Ой, не вхожое мое симяно,
Не взращеная моя мать земли!

      Убыль работника была особенно тягостна, так что в наборный сезон, - бывало1, стоном стонет вся Белоруссия... И вот в городе К.— набор. Я попал туда навестить одну мою родственницу, издавна бедствовавшую в этом городишке, в замужестве за одним местным коренным аборигеном города. Приезд мой из столицы в эту трущобу был замечен местными властями, и я получил приглашение посетить рекрутское присутствие... Сел я, облеченный во фрак, за столом рекрутского присутствия, между местными священником, исправником, городничим, приемщиком - майором и прочим персоналом набора (стоящим поголовного изображения).
      В этой же комнате стояла машинка для измерения роста «некрутов», а в открывавшиеся двери врывался со двора вместе с холодным паром женский вой и рыдания толпившихся на крыльце родичей новобранцев. С каждым вводимым в присутствие очередным юношей повторялись сцены, хладнокровно и равнодушно видеть .которые мог только тот, у кого нервы были покрепче моих!
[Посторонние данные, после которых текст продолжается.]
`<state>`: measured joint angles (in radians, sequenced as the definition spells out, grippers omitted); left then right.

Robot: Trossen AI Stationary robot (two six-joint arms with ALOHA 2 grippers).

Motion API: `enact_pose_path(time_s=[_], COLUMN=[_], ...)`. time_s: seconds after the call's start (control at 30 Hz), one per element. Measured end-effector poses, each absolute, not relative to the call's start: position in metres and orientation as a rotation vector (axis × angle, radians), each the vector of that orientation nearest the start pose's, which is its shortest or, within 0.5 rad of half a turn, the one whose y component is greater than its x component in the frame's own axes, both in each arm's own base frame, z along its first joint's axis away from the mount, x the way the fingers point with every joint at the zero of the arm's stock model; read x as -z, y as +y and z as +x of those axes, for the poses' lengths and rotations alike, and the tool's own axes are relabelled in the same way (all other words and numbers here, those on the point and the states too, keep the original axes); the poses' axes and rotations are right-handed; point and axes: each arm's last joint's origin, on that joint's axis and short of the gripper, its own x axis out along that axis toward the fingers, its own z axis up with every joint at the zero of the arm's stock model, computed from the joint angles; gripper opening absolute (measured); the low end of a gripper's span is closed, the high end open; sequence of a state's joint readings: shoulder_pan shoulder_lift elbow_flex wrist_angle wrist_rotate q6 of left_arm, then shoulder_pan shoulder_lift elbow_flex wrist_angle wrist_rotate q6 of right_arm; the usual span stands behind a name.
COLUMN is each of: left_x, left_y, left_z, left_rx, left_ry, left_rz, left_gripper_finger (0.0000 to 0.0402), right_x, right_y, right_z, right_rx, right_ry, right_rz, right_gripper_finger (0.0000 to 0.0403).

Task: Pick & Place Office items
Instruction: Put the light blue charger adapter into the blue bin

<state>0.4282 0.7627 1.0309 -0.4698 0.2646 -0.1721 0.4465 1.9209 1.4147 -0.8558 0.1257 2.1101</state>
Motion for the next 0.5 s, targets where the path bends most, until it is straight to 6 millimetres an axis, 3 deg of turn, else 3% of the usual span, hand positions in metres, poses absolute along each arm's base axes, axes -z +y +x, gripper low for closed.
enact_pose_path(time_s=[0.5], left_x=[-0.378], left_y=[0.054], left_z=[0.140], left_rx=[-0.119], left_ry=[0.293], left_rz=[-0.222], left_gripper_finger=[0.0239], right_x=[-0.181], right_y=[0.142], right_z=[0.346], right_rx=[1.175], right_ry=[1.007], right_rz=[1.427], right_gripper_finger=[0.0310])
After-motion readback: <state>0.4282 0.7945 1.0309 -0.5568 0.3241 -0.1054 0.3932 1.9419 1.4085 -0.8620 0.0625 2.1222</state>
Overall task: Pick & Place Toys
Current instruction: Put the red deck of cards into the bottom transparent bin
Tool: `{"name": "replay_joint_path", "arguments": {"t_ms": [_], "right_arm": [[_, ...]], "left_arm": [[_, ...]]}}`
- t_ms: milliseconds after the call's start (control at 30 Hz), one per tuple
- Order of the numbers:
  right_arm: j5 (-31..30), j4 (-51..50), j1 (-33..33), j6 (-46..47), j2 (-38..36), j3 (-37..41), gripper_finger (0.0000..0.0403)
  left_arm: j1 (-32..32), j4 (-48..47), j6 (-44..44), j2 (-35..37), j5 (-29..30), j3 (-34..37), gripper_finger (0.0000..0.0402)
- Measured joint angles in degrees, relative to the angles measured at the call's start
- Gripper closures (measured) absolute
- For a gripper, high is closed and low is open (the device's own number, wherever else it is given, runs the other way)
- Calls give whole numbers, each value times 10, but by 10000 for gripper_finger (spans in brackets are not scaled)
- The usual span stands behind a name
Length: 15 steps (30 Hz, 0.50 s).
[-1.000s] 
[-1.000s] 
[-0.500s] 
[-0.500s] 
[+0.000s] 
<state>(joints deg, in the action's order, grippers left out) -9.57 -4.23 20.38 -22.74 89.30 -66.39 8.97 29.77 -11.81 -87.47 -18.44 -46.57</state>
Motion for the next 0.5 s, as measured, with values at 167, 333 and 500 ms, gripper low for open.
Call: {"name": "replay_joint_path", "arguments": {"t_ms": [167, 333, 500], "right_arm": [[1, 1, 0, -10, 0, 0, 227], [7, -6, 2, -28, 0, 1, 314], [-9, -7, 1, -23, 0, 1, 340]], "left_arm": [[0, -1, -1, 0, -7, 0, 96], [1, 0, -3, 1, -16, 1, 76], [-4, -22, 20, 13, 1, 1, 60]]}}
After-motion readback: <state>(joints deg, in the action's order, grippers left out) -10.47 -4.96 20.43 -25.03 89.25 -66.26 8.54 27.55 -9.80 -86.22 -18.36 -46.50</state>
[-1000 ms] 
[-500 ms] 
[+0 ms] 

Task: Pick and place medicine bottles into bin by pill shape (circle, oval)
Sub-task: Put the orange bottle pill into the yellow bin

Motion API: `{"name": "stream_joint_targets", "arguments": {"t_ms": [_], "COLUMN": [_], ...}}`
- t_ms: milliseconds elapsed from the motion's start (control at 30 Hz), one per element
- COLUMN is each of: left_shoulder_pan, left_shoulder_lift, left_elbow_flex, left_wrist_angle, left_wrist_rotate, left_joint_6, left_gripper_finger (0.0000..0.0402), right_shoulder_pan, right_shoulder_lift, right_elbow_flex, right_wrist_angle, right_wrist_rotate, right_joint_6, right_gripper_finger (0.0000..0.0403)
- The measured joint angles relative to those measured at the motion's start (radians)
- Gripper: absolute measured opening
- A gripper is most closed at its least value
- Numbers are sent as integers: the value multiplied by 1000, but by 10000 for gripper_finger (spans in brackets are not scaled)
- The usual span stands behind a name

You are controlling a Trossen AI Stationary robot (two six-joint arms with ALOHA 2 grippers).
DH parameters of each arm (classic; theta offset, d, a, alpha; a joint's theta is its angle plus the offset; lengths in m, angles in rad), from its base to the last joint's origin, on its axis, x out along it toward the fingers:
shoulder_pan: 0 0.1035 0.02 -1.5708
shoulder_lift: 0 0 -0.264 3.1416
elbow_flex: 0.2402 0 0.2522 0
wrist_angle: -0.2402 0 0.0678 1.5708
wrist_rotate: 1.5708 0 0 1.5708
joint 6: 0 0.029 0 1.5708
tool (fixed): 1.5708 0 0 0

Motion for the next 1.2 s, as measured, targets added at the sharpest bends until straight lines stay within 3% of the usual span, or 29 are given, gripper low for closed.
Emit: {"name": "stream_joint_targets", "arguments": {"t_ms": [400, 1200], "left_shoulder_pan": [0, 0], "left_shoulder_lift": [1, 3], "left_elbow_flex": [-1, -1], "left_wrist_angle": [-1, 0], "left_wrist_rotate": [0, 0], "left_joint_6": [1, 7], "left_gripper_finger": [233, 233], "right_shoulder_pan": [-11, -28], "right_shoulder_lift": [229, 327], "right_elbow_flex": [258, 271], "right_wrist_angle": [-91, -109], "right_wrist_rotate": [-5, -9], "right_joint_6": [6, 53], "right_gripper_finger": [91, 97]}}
У меня же более и более стеснялось дыхание при виде то тупой безнадежности, то малодушного отчаяния, то самопожертвования... Появлялись очередные с испорченными членами, с растравленными глазами...
      Страшно смущала этих несчастных необходимость публично обнажаться, и де¬лалось это, большею частью, насильно: два-три приемщика с ухватками палачей занимались разоблачением этих полускелетов, из рук их так и летело клочьями ветхое тряпье... Не мог я долее оставаться при этих сценах в запертой комнате, меня тошнило, и я вынужден был выйти на свежий воздух.
      Подъезд сеней перед этой комнатой выходил во двор. Серенький зимний денек уныло освещал разнородные сцены, происходившие во дворе рекрутского присутствия. Воздух оглашался бесконечным и однообразным завыванием и причитанием женских голосов: «На кого ж ты меня покидаешь? Голубчик же ж ты мой сизанький, ци я ж цябе молоком своим не поила, ци я ж цябе маленького хлебушком не кормила...»
      Прошел я сквозь эту стонущую толпу домой, тут же, по соседству, хотел было отдохнуть от вынесенных мною впечатлений и не мог: меня так и тянуло туда обратно. Надев простой полушубок, а на голову валеный белорусский яломок, взяв с собой альбом и карандаш, пришел я опять на тот же двор и, незаметно пробравшись в глубину его, под выступ повети, как раз против подъезда рекрутского присутствия, начал наблюдать за происходящим. Все типы, которые читатель увидит на помещенном здесь рисунке, занесены мною в альбом с натуры. И этот лилипутский волик (такой микроскопической породы домашнего скота мне нигде видеть не удавалось, кроме Белоруссии), и эти свиньи, и эти евреи, и пере¬ругивающиеся солдаты, и эти страдающие девки и бабы...
      Момент на рисунке изображен следующий: когда все внимание мое приковано было к группе евреев и я изображал их в своем альбоме, отвлекши внимание от сцен у подъезда, в воздухе раздался удалой и восторженный крик, диссонансом разрезавший завывание баб. Оглянувшись в сторону подъезда, увидел я голого человека - «хлопца», которому, по всей вероятности, поддали пару там же, на подъезде, стоявшие солдаты; а перед самым подъездом остановилась зачем-то подвода (в сани впряжен был волик). От инерции ли полученного подзатыльника, или от избытка восторга «некрут» с бритым затылком, выскочивший из зала присутствия, дал стрекача через стоявшую на пути его подводу, оглашая воздух болезненно-восторженным криком победы... Старушонка-мать с клюкой, должно быть, чутьем догадавшись, что кормилец ее свободен, так вот и прыгнула бы тоже за ним...
      Еще два-три прыжка, и счастливец скрылся за угол ворот, повернув на снежную улицу. Ковыляя и задыхаясь от радости, скрылась за ним и старушонка.
      Вот этот-то экстренный момент я и постарался правдиво изобразить рисунком. А по поводу эксцентричности его редакция «Пчелы» предложила мне пояснить его описанием, что я и сделал.